_Task to carry out_:
Copy each line in the data below that contains the word "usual".

(Record excerpts begins)

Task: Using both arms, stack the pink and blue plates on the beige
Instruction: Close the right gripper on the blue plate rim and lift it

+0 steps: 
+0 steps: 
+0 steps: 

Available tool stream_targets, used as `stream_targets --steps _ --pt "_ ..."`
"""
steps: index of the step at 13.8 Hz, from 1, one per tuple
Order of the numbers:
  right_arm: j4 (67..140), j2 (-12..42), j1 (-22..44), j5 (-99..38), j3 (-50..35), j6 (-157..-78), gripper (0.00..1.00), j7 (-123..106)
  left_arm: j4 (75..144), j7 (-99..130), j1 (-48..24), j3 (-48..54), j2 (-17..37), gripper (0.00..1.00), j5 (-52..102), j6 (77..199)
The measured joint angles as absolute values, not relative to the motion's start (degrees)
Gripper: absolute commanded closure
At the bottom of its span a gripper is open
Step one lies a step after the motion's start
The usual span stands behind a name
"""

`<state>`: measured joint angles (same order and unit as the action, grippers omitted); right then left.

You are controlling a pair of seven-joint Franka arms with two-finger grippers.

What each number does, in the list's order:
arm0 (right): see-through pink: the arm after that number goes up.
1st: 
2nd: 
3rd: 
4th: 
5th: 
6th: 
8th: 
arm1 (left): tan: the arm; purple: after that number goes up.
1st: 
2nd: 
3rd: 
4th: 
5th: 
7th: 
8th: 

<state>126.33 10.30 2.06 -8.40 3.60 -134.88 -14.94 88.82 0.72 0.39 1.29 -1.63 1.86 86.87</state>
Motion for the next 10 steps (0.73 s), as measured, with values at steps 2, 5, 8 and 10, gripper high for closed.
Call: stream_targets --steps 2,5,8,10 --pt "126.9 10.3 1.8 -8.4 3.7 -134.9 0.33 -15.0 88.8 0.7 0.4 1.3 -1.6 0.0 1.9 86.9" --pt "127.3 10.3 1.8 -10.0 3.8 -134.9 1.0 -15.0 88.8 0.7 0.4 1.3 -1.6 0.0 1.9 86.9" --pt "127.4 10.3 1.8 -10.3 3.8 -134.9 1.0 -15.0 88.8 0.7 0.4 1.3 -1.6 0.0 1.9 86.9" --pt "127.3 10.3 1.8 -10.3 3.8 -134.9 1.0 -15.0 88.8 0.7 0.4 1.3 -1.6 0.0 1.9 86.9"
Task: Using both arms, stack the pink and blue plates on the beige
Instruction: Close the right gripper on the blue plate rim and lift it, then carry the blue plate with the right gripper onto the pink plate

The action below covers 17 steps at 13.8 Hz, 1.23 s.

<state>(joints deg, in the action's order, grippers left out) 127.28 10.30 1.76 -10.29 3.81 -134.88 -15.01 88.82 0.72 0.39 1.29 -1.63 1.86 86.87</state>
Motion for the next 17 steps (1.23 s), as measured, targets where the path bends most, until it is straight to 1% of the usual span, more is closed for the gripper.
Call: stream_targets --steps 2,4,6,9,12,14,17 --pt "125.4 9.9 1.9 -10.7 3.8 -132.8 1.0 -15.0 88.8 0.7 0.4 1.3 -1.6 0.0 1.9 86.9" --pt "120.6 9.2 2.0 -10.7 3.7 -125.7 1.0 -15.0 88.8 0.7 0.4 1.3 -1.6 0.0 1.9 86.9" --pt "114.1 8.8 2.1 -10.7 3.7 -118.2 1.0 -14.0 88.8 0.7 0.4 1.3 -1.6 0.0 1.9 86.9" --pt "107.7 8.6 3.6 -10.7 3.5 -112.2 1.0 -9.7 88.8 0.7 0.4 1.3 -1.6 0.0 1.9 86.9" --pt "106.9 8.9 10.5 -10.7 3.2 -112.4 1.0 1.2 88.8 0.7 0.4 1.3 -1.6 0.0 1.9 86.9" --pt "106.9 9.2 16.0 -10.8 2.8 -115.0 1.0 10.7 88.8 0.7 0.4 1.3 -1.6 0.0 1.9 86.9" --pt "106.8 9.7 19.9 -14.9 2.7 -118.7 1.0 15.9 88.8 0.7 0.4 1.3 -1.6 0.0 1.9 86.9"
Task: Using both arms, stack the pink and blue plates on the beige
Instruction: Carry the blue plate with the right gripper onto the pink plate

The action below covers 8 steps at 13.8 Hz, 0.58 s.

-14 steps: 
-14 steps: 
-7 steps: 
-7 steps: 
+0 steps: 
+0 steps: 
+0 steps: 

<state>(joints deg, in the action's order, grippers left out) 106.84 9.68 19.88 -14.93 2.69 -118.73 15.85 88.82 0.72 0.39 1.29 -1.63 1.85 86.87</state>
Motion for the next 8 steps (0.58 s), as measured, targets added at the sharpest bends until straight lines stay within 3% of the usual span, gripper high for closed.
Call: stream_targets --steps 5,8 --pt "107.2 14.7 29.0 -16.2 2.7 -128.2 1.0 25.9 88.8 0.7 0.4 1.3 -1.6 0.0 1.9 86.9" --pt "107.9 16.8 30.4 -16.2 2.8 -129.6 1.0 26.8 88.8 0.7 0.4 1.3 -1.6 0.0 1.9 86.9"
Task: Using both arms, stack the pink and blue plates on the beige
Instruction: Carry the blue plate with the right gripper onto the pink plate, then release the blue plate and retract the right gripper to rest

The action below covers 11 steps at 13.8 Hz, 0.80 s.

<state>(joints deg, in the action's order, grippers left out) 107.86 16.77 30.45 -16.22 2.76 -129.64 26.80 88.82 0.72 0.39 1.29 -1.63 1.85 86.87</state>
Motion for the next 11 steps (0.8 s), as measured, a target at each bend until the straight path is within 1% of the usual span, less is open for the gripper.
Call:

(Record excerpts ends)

_Reply to the exercise_:
The usual span stands behind a name
Motion for the next 17 steps (1.23 s), as measured, targets where the path bends most, until it is straight to 1% of the usual span, more is closed for the gripper.
Motion for the next 8 steps (0.58 s), as measured, targets added at the sharpest bends until straight lines stay within 3% of the usual span, gripper high for closed.
Motion for the next 11 steps (0.8 s), as measured, a target at each bend until the straight path is within 1% of the usual span, less is open for the gripper.

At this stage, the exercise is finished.